## What the task asks
If a line of the data below contains the string "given", copy it into your answer.

## Dataset extract

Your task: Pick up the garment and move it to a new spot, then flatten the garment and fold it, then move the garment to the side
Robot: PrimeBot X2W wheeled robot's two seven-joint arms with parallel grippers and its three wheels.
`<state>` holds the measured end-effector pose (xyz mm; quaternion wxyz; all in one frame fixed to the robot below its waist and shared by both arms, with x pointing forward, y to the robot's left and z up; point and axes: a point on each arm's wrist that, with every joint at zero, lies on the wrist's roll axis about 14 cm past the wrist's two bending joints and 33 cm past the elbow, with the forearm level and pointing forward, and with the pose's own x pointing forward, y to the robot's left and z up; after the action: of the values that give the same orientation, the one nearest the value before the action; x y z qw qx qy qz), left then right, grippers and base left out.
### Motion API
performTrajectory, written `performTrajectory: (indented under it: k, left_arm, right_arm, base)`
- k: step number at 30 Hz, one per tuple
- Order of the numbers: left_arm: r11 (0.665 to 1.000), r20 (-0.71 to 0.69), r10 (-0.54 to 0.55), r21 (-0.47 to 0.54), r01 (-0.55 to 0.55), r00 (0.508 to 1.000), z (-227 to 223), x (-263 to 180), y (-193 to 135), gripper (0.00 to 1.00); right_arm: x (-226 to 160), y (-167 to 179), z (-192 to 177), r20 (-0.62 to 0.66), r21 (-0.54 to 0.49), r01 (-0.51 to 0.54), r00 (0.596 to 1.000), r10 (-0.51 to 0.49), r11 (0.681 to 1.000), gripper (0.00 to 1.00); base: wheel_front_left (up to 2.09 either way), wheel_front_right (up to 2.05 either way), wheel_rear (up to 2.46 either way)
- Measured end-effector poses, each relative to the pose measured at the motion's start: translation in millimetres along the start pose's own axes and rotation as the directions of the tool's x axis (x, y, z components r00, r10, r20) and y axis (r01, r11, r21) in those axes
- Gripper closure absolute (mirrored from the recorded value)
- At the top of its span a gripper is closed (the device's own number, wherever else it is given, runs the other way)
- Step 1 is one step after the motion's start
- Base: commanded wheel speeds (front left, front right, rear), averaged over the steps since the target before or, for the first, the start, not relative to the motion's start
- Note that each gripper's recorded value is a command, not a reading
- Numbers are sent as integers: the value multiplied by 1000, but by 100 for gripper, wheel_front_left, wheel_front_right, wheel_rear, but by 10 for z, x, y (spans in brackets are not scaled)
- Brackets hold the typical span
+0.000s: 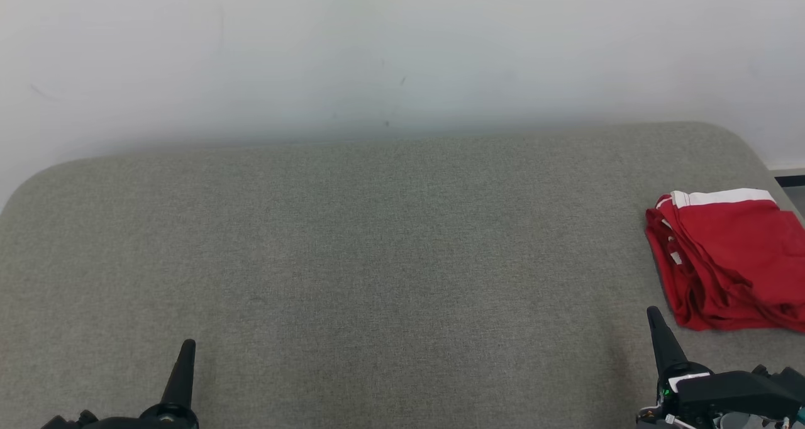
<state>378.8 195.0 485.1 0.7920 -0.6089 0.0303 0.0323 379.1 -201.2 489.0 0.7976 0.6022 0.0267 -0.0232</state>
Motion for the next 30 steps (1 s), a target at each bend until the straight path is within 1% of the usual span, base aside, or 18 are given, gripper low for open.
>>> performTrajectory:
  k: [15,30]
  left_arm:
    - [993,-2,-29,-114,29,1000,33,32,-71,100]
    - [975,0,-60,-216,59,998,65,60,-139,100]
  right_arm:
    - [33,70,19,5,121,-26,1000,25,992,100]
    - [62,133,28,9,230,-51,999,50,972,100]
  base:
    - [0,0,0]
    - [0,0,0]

## Solution
- At the top of its span a gripper is closed (the device's own number, wherever else it is given, runs the other way)
Motion for the next 30 steps (1 s), a target at each bend until the straight path is within 1% of the usual span, base aside, or 18 are given, gripper low for open.

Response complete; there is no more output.